--- Dataset entries Enclosed Below ---

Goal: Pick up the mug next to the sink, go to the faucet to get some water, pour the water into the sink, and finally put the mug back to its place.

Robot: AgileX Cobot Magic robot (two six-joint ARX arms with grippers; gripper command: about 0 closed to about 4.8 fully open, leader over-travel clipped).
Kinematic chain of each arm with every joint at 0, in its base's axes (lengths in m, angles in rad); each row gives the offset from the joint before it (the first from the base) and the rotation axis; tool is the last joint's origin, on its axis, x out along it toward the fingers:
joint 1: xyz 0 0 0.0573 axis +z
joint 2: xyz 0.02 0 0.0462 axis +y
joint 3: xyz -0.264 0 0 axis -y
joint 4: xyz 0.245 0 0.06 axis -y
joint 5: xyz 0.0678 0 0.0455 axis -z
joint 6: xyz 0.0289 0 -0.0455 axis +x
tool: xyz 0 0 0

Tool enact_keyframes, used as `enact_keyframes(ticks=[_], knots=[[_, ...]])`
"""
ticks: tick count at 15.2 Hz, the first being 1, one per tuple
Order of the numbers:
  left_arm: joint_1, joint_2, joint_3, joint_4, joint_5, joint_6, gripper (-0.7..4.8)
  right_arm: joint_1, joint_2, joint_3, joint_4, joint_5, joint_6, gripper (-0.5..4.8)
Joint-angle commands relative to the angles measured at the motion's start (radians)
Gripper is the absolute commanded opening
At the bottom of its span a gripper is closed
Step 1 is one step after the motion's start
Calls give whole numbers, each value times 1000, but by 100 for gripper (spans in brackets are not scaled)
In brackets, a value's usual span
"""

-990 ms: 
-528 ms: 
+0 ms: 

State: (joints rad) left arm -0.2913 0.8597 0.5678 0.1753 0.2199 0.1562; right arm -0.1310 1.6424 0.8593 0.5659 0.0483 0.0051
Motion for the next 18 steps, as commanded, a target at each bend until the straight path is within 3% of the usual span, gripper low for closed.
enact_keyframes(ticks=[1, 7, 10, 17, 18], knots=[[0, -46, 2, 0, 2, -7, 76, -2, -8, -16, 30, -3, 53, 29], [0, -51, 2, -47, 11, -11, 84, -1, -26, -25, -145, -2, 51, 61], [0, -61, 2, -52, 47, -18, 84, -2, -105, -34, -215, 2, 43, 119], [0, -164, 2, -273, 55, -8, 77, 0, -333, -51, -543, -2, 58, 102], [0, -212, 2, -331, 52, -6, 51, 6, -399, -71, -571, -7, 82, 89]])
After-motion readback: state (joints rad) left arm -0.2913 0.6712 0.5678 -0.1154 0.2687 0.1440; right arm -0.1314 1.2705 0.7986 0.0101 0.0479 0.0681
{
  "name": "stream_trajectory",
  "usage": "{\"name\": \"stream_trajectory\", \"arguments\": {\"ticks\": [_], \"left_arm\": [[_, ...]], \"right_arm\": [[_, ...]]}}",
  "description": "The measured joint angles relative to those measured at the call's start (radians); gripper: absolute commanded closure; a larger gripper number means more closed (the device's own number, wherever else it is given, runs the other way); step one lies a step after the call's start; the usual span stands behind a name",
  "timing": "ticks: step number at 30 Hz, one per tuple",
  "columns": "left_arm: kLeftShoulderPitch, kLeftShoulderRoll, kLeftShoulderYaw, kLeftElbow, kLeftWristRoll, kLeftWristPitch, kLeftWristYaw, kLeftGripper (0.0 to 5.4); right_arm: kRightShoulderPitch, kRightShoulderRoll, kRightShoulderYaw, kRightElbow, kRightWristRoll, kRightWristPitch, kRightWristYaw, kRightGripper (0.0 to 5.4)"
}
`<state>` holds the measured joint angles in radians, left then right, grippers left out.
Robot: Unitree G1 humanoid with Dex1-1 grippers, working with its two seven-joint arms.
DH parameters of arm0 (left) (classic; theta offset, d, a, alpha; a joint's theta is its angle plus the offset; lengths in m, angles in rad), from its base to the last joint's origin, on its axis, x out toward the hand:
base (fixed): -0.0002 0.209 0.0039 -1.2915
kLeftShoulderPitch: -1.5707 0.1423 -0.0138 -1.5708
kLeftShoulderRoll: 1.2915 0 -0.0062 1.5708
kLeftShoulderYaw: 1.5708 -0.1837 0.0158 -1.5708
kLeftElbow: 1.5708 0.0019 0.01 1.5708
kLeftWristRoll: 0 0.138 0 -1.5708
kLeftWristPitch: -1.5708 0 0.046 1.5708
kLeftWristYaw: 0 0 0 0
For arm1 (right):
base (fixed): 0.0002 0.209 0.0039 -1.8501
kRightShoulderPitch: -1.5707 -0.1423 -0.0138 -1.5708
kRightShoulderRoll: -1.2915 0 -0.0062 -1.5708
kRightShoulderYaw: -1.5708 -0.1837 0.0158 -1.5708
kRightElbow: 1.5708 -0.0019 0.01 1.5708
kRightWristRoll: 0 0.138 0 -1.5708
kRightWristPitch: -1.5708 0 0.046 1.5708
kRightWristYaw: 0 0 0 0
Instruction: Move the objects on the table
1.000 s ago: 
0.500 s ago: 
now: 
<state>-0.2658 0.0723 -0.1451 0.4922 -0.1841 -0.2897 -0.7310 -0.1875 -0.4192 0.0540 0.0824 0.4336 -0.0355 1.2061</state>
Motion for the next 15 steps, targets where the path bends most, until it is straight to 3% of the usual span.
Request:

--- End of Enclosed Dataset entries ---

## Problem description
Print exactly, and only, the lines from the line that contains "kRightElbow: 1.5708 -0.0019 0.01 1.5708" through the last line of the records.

## Finished exercise
kRightElbow: 1.5708 -0.0019 0.01 1.5708
kRightWristRoll: 0 0.138 0 -1.5708
kRightWristPitch: -1.5708 0 0.046 1.5708
kRightWristYaw: 0 0 0 0
Instruction: Move the objects on the table
1.000 s ago: 
0.500 s ago: 
now: 
<state>-0.2658 0.0723 -0.1451 0.4922 -0.1841 -0.2897 -0.7310 -0.1875 -0.4192 0.0540 0.0824 0.4336 -0.0355 1.2061</state>
Motion for the next 15 steps, targets where the path bends most, until it is straight to 3% of the usual span.
Request:

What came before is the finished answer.